Work task
Everything from the line containing "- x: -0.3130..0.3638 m" through the line containing "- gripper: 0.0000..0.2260" in the listing below should be copied exactly, and nothing more.
═════ Supplied information ═════
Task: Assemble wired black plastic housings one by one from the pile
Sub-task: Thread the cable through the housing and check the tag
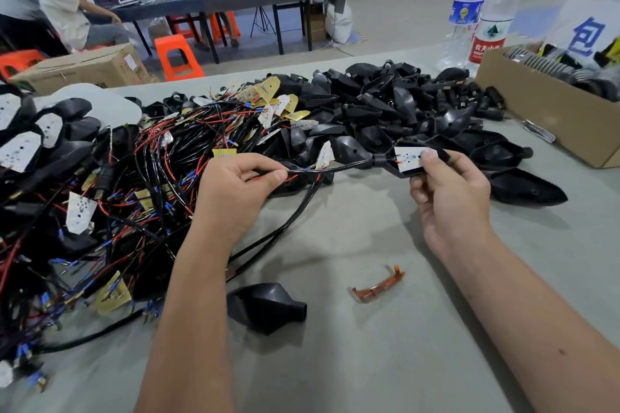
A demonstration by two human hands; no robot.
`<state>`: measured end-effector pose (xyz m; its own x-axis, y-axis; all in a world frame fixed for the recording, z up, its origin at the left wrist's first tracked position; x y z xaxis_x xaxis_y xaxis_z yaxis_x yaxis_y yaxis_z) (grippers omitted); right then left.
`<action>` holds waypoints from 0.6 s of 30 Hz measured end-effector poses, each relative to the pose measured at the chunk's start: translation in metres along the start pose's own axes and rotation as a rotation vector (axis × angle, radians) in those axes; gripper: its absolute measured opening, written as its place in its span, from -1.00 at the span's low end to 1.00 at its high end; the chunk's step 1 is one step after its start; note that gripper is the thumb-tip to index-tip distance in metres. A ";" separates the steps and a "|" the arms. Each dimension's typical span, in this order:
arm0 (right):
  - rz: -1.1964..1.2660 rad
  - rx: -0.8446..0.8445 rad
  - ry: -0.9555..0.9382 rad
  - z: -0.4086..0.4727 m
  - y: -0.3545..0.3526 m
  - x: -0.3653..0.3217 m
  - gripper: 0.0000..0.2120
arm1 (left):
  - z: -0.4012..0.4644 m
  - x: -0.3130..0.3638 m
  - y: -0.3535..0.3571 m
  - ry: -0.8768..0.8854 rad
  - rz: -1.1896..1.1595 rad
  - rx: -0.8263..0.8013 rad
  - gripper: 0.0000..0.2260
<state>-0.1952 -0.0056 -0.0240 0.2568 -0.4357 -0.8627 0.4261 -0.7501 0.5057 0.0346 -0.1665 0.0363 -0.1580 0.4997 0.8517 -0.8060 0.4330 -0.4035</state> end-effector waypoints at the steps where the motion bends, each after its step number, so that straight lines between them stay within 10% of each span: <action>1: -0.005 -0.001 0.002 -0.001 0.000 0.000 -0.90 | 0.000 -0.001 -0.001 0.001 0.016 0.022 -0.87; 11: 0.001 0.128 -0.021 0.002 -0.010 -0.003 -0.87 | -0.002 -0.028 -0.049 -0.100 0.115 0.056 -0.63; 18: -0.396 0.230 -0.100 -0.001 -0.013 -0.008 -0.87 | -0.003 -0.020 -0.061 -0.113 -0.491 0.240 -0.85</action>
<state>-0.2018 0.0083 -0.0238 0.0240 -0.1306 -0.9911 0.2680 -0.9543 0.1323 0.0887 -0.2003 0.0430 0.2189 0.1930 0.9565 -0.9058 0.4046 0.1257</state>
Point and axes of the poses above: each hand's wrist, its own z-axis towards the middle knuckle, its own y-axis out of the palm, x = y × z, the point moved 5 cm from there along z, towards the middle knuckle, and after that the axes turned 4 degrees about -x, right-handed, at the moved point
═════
Result for this task
  - x: -0.3130..0.3638 m
  - y: -0.3535..0.3571 m
  - ry: -0.8768..0.8854 rad
  - rz: -1.1896..1.1595 rad
  - rx: -0.8263..0.8013 rad
  - gripper: 0.0000..0.2260

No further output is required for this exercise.